On the other hand, VRLA batteries weigh less, require lower maintenance and are more cost-efficient. To accommodate for corrosion in lead alloy batteries and prolong life, manufacturers increase grid thickness at the cost of reduced energy density and increased weight.
Many renewable energy sources are located in areas with extreme temperatures. These extremes—especially high heat—can be damaging to batteries. While it is important to protect batteries from the effects of external temperature variations, it is even more important to monitor the more critical internal core temperatures of the batteries.
TPPL batteries, with a recommended operating range of -40˚F to 122˚F, outperform most other batteries in extreme temperatures. Tubular lead-antimony batteries, with a recommended operating range of 5˚F to 113˚F, are moderately tolerant of temperature variations. Lead alloy batteries such as these, however, can fail more quickly in an overcharge situation than TPPL batteries. For example, when a lead alloy battery warms up, it draws more current, which generates more heat. This can produce a vicious cycle that causes the battery to reach a critical stage in a matter of hours. TPPL batteries exhibit a more gradual increase in temperature, taking a longer amount of time for a battery to reach a critical stage in the event of a malfunction of thermal protection circuitry. This offers more time for problems to be discovered and remedied before the battery fails.

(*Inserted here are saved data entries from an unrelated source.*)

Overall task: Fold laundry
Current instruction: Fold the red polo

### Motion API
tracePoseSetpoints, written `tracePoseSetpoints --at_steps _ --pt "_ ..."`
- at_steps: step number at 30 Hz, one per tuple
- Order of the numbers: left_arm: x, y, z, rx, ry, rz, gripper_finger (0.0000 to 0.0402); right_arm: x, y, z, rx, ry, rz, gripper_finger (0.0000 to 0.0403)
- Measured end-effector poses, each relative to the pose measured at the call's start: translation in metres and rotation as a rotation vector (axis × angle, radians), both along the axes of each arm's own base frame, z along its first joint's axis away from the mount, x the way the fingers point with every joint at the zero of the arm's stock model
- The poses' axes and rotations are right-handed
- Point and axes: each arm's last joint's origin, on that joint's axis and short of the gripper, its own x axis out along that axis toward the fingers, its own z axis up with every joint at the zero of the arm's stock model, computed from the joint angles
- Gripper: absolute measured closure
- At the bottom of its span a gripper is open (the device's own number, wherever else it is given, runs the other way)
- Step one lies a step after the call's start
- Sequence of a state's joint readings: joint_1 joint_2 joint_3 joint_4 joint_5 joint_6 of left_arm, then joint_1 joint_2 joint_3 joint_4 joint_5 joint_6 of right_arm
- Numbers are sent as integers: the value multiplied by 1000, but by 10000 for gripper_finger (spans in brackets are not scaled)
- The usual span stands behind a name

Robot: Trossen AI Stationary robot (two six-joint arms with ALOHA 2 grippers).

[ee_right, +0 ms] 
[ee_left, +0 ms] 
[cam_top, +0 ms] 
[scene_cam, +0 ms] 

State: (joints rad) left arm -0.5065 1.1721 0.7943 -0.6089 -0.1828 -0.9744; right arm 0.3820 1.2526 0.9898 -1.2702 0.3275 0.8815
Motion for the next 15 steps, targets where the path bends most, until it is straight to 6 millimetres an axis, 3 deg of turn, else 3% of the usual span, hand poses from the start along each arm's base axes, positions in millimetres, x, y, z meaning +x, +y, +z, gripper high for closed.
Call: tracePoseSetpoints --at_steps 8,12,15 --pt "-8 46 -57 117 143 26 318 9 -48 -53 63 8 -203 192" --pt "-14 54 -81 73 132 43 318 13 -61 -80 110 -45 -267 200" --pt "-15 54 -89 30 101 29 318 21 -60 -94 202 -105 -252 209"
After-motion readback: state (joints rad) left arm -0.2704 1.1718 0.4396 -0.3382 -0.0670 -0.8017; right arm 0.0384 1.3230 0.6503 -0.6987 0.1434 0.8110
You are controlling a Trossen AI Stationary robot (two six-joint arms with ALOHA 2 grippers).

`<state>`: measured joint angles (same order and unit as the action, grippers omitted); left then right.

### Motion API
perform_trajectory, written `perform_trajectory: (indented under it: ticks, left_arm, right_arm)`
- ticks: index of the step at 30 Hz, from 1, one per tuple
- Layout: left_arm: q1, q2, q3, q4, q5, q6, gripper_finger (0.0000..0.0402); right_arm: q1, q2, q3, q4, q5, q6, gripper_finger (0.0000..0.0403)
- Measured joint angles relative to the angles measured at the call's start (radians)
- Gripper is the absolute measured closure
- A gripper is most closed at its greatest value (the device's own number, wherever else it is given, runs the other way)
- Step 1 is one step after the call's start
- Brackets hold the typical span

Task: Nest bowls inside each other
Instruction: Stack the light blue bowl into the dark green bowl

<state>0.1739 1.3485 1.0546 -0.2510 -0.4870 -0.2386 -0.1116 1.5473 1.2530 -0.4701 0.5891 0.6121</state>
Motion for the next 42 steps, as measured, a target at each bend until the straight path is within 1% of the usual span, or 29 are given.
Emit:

Many designers overlook the opportunity to use the ambient cold to their advantage. A venting system can use the night air to cool batteries, yielding more positive effects than negative ones while temperatures get much hotter during the day.
In general, battery cells should be maintained in a clean, cool and dry environment that is free from water and dirt. They should be positioned so that there are minimal temperature variations between the cells. For example, battery lines should not be located near HVAC ducts, exhausts, heating sources or direct sunlight. Temperature variation will cause irregular core temperatures amongst different cells and imbalance in state
Adequate ventilation in the battery compartment also is important in order to prevent hydrogen accumulation from exceeding 2% of the total volume of the battery area. Pockets of trapped hydrogen gas, such as near the ceiling, can be extremely dangerous, as hydrogen gas is highly combustible. Monitoring is essential, especially at remote locations, where batteries can go unattended for long periods of time. These concerns can become more exaggerated in climates where extreme temperatures can impact battery performance at least part of the time.
While it may be tempting to cut budgetary corners when selecting a backup battery for a renewable energy system, it can yield catastrophic results down the road in terms of poor performance, shortened battery life, outages or worse. For this reason, it is best to invest smartly from the beginning, recognizing the honest needs of the system and choosing generation and backup products that are best suited for the needs of the water and wastewater treatment environment.